Yariv Horowitz, who directed the film "Rock the Casbah" is currently being featured at a film festival in France, was attacked by a group of Arab youths while winning the best film award.Here is the trailer to the film:
Horowitz, who represents Israel and directed the film festival "Aoviin" held European country, was attacked immediately after the screening of the film in place by a group of Arab youths. The director lost consciousness, was treated there and after recovering from the blows he received, he returned to the festival area in good condition.
After the violent incident, which apparently was racially motivated, Horowitz's film won the Special Prize of the Jury for Best Picture.
The film "Rock the Casbah" follows the story of young soldiers in the first intifada in Gaza, wh0 are stationed on the roof of a Palestinian family whose son is involved in the murder of one of their battalion.
The film is apparently critical of the IDF but it is not one-sided. Horowitz told Ha'aretz recently:
"It happened there, on the roof, when I was a 19-year-old child in a combat helmet and protective vest," Horowitz says.
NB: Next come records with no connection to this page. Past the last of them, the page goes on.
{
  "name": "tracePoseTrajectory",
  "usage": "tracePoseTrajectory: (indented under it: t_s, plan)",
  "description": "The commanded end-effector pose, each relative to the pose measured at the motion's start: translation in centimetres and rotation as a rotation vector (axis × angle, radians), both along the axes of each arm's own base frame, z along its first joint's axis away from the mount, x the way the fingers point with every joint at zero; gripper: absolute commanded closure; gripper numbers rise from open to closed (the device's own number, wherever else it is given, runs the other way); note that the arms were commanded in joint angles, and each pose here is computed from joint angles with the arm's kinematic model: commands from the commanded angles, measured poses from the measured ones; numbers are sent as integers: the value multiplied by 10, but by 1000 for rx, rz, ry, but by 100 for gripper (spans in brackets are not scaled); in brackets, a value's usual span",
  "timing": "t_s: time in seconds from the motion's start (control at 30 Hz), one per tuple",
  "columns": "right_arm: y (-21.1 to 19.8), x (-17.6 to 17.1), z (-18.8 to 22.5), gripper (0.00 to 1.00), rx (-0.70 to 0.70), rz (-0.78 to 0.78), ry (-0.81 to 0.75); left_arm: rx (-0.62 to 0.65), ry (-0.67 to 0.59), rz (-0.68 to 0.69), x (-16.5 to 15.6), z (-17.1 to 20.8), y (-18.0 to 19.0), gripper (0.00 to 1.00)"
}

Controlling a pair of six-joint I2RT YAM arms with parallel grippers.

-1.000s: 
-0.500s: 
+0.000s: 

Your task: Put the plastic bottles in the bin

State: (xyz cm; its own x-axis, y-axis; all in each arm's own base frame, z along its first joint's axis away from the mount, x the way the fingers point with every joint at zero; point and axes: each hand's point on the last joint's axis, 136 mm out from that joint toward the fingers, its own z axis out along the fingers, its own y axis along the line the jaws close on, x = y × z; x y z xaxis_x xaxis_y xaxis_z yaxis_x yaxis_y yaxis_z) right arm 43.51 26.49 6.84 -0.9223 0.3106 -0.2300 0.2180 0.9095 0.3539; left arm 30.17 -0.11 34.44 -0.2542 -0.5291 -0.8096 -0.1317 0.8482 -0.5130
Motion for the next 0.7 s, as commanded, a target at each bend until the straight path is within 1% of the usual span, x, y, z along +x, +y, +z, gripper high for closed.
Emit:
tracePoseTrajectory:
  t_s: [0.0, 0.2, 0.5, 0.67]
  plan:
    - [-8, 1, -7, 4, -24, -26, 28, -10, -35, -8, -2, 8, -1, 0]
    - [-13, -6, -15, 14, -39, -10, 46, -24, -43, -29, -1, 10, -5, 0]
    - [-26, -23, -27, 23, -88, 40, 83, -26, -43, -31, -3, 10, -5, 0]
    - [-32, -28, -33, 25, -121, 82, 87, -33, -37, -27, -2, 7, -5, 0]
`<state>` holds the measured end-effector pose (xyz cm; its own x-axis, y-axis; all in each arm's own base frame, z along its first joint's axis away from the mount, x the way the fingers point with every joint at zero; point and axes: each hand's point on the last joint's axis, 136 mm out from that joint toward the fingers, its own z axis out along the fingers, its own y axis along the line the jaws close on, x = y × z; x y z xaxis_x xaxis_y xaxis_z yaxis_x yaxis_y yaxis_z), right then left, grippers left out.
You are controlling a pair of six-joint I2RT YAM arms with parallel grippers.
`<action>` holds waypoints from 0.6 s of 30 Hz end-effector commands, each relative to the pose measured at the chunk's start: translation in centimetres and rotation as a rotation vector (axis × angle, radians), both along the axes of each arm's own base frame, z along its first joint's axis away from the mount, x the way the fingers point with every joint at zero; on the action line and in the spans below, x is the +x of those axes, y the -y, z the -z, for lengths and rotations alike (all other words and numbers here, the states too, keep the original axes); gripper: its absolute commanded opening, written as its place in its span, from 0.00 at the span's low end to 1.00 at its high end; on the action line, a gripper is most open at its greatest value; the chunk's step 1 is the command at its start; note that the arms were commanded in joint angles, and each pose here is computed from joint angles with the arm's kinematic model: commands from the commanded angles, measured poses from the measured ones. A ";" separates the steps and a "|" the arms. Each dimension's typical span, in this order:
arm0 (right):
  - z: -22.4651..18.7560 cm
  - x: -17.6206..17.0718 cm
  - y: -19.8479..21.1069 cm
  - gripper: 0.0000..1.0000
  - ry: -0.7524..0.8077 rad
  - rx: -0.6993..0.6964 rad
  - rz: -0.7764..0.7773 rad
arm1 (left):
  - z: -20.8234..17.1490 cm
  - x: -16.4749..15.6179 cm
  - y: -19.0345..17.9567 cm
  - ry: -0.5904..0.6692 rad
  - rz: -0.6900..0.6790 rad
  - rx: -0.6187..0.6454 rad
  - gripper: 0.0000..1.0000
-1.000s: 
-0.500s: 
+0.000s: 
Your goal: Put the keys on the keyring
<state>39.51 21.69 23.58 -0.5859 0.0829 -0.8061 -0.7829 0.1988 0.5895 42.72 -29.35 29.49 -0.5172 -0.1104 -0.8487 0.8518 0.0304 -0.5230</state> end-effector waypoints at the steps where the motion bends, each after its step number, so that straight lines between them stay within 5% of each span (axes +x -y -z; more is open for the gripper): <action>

He starting thinking about the enormous amount of restraint it took for the soldiers to cope with the spitting and the cursing, the rocks and the concrete. "What you want most at that moment is to bash them in the face with your rifle butt," he says. "But in most cases the soldiers didn't do that, at least not near me, perhaps in part because I was holding a camera."(h/t Kramerica)
"I went up on the roof and I said to myself, it's absurd, this story must be told from the inside. It cannot be the case that 19-year-olds are being asked to make split-second decisions that the Supreme Court could take months to decide ... whether or not to shoot, to shove, to use 'moderate physical force' or immoderate force. If a child throws a concrete block on them, for example, and flees into some home, they have to decide quickly whether or not they're allowed to force open the door or not, whether it's legal or not. I saw some [soldiers] who broke in without thinking, but others who held themselves back and didn't. These are difficult ethical decisions that can stay with them for years to come."